Quando un’azienda come Meta rilascia un modello generativo come prodotto open source c’è sempre da drizzare le antenne. Si pensi a quanto avvenuto con il rilascio del modello LLaMa e del successivo Alpaca.
La soluzione che viene presentata questa volta si chiama ImageBind e si presenta come uno strumento che guarda all’intelligenza artificiale olistica. L’AI olistica descrive un approccio che cerca di sviluppare sistemi basati sull’intelligenza artificiale che integrano una varietà di tecniche di apprendimento automatico, modelli e algoritmi in modo da poter disporre di un sistema in grado di affrontare problemi complessi in modo più completo e flessibile, integrando diversi aspetti dell’intelligenza artificiale, come il riconoscimento del linguaggio naturale, la visione artificiale, l’elaborazione del suono e il “ragionamento” basato sulla conoscenza.
Invece di sviluppare un sistema AI che si concentra solo su un aspetto specifico del problema, come la classificazione delle immagini o la generazione di testi, l’AI olistica guarda a un sistema capace di apprendere e adattarsi continuamente in base ai dati disponibili.
Quando gli esseri umani assorbono informazioni dal mondo, usiamo innatamente più sensi: Meta offre le chiavi per avvicinare le macchine alle nostre capacità partendo da quella che consente l’apprendimento simultaneo, olistico e diretto da molte e diverse forme di informazioni, senza la necessità di una supervisione esplicita.
ImageBind fa proprio questo interconnettendo reciprocamente più flussi di dati, inclusi testo, audio, dati visivi, dati di temperatura e calcoli di movimento/posizione: sono complessivamente 6 le modalità al momento conosciute al modello di casa Meta.
“ImageBind può superare i precedenti modelli specialistici addestrati individualmente per una particolare modalità e, cosa più importante, aiuta a far progredire l’intelligenza artificiale consentendo alle macchine di analizzare meglio molte diverse forme di informazioni insieme“, si legge nella nota di presentazione diramata dall’azienda di Mark Zuckerberg.
Modello multimodale, ImageBind integra modelli di visione artificiale come DINOv2, un nuovo metodo che non richiede la messa a punto di modelli di visione artificiale ad alte prestazioni e Segment Anything (SAM), un modello di segmentazione universale in grado di segmentare qualsiasi oggetto in qualsiasi immagine, in base a qualsiasi richiesta dell’utente.
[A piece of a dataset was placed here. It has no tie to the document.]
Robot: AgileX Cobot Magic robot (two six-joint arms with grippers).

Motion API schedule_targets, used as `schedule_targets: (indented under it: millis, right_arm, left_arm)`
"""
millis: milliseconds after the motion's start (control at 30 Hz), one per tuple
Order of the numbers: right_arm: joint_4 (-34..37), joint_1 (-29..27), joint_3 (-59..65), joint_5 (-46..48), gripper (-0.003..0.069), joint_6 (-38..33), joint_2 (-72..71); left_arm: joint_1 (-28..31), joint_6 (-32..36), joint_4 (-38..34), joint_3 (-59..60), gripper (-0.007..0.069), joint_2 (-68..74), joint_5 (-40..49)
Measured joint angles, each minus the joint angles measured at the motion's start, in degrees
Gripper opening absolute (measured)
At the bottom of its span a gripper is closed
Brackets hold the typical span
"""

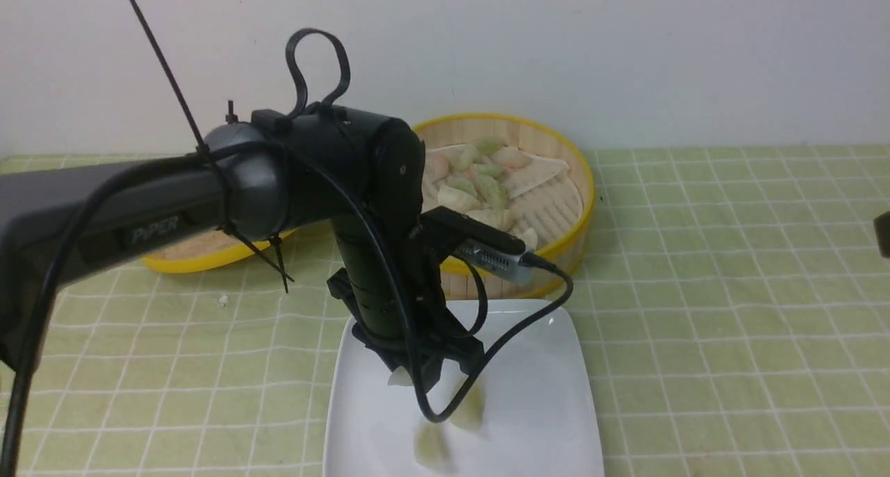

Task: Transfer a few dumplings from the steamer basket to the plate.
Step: Use the left arm to put the dumpling into the plate, then use the right arm to grab a dumpling from inside the steamer

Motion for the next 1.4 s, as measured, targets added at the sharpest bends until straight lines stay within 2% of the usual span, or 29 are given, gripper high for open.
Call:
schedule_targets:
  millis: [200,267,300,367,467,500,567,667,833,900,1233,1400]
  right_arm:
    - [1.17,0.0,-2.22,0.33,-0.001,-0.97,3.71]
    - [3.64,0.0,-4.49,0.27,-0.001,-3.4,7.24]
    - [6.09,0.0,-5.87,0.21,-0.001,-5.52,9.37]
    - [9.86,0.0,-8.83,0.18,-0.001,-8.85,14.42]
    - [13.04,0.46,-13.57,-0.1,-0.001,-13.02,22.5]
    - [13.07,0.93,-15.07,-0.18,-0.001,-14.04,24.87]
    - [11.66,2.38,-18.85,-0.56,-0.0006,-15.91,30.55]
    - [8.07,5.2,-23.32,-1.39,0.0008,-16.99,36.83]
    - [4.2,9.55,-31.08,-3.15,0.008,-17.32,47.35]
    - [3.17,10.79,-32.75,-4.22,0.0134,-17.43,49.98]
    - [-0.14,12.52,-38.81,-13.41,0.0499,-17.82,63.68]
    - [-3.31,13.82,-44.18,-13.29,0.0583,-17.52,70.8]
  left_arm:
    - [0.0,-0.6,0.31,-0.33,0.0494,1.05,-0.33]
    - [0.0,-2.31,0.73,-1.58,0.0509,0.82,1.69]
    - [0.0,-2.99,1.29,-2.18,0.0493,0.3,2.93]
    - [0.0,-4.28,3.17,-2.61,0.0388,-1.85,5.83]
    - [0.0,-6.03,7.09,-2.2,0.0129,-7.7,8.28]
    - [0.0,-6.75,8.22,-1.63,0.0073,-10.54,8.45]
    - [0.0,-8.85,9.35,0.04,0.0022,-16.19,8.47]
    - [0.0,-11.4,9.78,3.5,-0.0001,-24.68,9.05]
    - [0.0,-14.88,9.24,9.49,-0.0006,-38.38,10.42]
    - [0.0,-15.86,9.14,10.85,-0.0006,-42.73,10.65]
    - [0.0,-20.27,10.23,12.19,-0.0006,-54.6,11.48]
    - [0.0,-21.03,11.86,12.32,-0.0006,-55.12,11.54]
ImageBind fa propri questi strumenti e cerca di apprendere dalle varie modalità in contemporanea migliorando via via le sue abilità.
Il concetto centrale è il collegamento di più tipi di dati in un unico indice multidimensionale (o embedding space, per usare il linguaggio di Meta): può sembrare un’idea un po’ astratta, ma è lo stesso concetto alla base del recente successo dell’IA generativa.
Generatori di immagini come DALL-E, Stable Diffusion e Midjourney si basano tutti su sistemi che collegano testo e immagini durante la fase di addestramento: cercano schemi nei dati visivi collegando tali informazioni alle descrizioni delle immagini. È “il sale” che permette poi di produrre immagini nuove che descrivono quanto richiesto dall’utente con il suo prompt. Lo stesso vale per molti strumenti di intelligenza artificiale che generano video o audio in ugual modo.
ImageBind è di fatto il primo modello conosciuto a combinare 6 tipi di dati in un unico embedding space. Un futuristico dispositivo per la realtà virtuale potrebbe così generare non soltanto contenuti audiovisivi ma anche l’ambiente e gestire il movimento del soggetto su una sorta di palcoscenico fisico. In questo modo si può chiedere di simulare l’esperienza di un viaggio per mare: il visore non solo collocherebbe l’utente su una nave con il rumore delle onde in sottofondo, ma potrebbero divenire riproducibili anche il dondolio del ponte sotto i piedi e la fresca brezza dell’aria dell’oceano. Stupefacente e agghiacciante allo stesso tempo. Ma tant’è. D’altra parte gli ingegneri di Meta anticipano che in futuro si potranno legare a ImageBind anche informazioni provenienti da altri sensori, ad esempio meccanismi per rilevare il tocco, il parlato, l’olfatto e addirittura per rispondere a segnali fMRI cerebrali.
I segnali fMRI cerebrali sono rappresentativi dei cambiamenti nel flusso sanguigno cerebrale e sono rilevabili in seguito all’attivazione di specifiche aree del cervello. Questi segnali possono essere utilizzati per identificare le regioni cerebrali coinvolte in determinate funzioni cognitive, come l’elaborazione del linguaggio, l’attenzione, la memoria e le emozioni.